Posted by: Paul Hrissikopoulos at September 19, 2006 7:52 AM

Why does this writer assume that all the people polled who believe conspiracy theories are liberals?

There are plenty of conspiracy theories on the right that involve the federal government orchestrating events in order to give itself more power.

I don't know many of these strawmen liberals who don't believe that terrorists are dangerous. I do know plenty who think that invading Iraq didn't do a damn thing to make the situation better.

Western power is utterly malevolent, while the powerless people of the Earth can be counted on to embrace reason and tolerance, if only given sufficient economic opportunities.

There certainly are those on the left who believe this, but about 95% are on the fringe and have no influence whatsoever -- those people also tend to hate Democrats as much as, if not more than, Republicans.

Genuine liberals reject black-or-white, good-and-evil analogies, because they don't tend to see existence as a grand struggle between eternal forces of light and dark.

Posted by: LYT at September 19, 2006 12:20 PM

> Genuine liberals...

OK, but you have to listen next time someone says something like "Genuine conservatives reject Bush's fiscal policies." There *is* a grand struggle between light and dark... but it's more about modernity and primitivism. Failure to acknowledge this is what makes leftism distasteful. There's a wordsmith-y sort of person out there who thinks the problem is understanding and compassion, as if there are fabulous tools for dialogue that haven't been given a chance. Over the weekend, Ratzinger learned that we're running out of things to talk about.

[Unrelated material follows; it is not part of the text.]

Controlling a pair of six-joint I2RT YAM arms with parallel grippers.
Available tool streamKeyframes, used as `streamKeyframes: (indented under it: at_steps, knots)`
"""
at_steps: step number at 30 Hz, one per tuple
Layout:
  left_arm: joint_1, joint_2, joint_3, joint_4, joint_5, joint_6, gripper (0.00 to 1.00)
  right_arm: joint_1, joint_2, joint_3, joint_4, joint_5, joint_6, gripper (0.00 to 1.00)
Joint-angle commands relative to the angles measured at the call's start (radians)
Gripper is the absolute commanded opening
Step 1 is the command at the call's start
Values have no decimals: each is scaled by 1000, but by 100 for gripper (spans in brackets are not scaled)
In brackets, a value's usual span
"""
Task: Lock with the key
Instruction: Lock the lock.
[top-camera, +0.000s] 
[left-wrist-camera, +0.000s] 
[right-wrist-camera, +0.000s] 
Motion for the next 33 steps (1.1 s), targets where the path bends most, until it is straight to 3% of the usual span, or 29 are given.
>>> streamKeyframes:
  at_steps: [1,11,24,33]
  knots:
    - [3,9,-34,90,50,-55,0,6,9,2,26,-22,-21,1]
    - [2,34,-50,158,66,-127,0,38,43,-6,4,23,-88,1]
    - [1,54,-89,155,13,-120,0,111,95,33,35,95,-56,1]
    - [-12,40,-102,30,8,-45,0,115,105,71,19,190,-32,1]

Posted by: Crid at September 19, 2006 1:55 PM

I do have to agree with Mr. T. that the numbers reported by that poll seem rather high. I don't think anyone I know -- well, with the exception of maybe one person -- believes the U.S. government assisted in the destruction of the World Trade Center. Even Le Monde stomped Thierry Meyssan when he pulled that noxious book out of his ass. Nevertheless, I think a vast majority of Westerners underestimate the fragility of the Shangri-la in which they reside, as well as the possibility that they may live to see the beginning of a high-tech dark age without end.

Posted by: Paul Hrissikopoulos at September 19, 2006 3:47 PM

"... liberals continue to imagine that Muslim terrorism springs from economic despair, lack of education and American militarism."

This liberal thinks that the above are the fuel that turn the "pestilential theology" from a campfire (Fatwah against Rushdie) to a wildfire (Kill the Pope and the rest of us.) But as Harris infers, the cult of death is there from the outset. I think we have to be careful, though, of too easily conflating single issues into one grand generalization .. about liberals, that is. About those who would die for religion and paradise there is no question -- whatever religion they profess. Religion is the root of all evil even though some of the flowers look very pretty in season.

Posted by: david at September 19, 2006 7:45 PM

"...Numerous studies have found that the most radicalized Muslims tend to have better-than-average educations and economic opportunities..."


Call them educated idiots...usually quite intelligent in the context of their professions, but lacking a capacity or willingness to otherwise think rationally.


Posted by: Doobie at September 19, 2006 8:19 PM

> Religion is the root of all evil

It's just not true. Religion and silly obeisance to weird-dressed authority is a problem. But don't kid yourself for a minute: The problem is human nature, and it's not going away just because you snicker at nuns.

Posted by: Crid at September 19, 2006 9:42 PM

"My sister used to talk about some of the come-on lines she got from these guys. They were inane."

Their attempts at pillow talk also leave much to be desired:

"These are marks of stretch, yes?"

Posted by: Lena at September 19, 2006 10:57 PM

Lena, other than the crappy pillow talk, how was he in bed? Let me guess-crappy?

I was also unfortunate enough to experience the come-on techniques and lines, and I just thought they were too funny!